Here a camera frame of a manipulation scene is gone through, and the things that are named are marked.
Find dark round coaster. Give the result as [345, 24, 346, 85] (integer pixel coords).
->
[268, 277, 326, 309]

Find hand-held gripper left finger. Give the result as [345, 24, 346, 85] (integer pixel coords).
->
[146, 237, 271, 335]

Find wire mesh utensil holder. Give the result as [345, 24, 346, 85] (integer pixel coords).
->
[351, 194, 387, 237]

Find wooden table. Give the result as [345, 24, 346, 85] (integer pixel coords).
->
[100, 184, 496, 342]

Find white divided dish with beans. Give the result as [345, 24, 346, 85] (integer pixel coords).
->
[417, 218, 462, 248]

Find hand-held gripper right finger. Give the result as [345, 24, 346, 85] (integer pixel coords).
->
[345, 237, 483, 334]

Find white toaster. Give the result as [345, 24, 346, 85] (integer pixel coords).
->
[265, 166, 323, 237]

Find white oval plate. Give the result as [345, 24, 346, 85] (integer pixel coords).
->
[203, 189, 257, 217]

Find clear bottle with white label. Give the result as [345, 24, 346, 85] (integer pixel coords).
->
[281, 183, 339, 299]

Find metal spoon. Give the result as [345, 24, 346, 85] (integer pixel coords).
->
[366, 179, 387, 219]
•••••
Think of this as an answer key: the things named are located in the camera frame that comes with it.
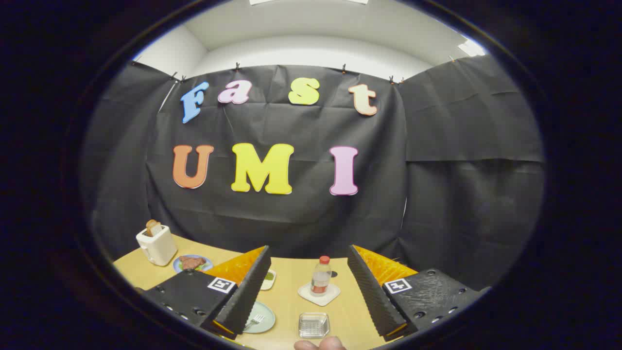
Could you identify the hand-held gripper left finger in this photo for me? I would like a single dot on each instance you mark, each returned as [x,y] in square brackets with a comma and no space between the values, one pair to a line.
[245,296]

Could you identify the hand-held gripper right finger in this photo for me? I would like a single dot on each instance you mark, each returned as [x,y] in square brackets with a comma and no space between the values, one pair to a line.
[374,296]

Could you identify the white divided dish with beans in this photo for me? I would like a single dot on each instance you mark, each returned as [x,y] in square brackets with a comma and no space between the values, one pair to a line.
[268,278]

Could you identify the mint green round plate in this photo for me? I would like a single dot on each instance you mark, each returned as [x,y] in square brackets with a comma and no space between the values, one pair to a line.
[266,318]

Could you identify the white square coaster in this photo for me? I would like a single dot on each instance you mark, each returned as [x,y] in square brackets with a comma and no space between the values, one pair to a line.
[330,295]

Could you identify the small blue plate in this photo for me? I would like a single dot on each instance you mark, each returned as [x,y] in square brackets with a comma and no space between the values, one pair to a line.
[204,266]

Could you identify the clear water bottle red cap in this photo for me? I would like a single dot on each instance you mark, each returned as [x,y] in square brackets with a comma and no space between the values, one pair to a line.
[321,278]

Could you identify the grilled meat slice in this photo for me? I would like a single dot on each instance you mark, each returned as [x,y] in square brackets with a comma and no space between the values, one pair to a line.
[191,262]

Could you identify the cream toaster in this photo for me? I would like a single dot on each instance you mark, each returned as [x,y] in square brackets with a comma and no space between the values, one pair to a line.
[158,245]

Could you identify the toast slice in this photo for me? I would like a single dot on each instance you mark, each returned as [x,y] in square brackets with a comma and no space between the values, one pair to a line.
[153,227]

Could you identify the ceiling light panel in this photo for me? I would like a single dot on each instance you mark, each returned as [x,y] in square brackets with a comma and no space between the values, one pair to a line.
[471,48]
•••••
How many lines of the material above contain the word "things"? Answer with the number only.

### TASK RESPONSE
2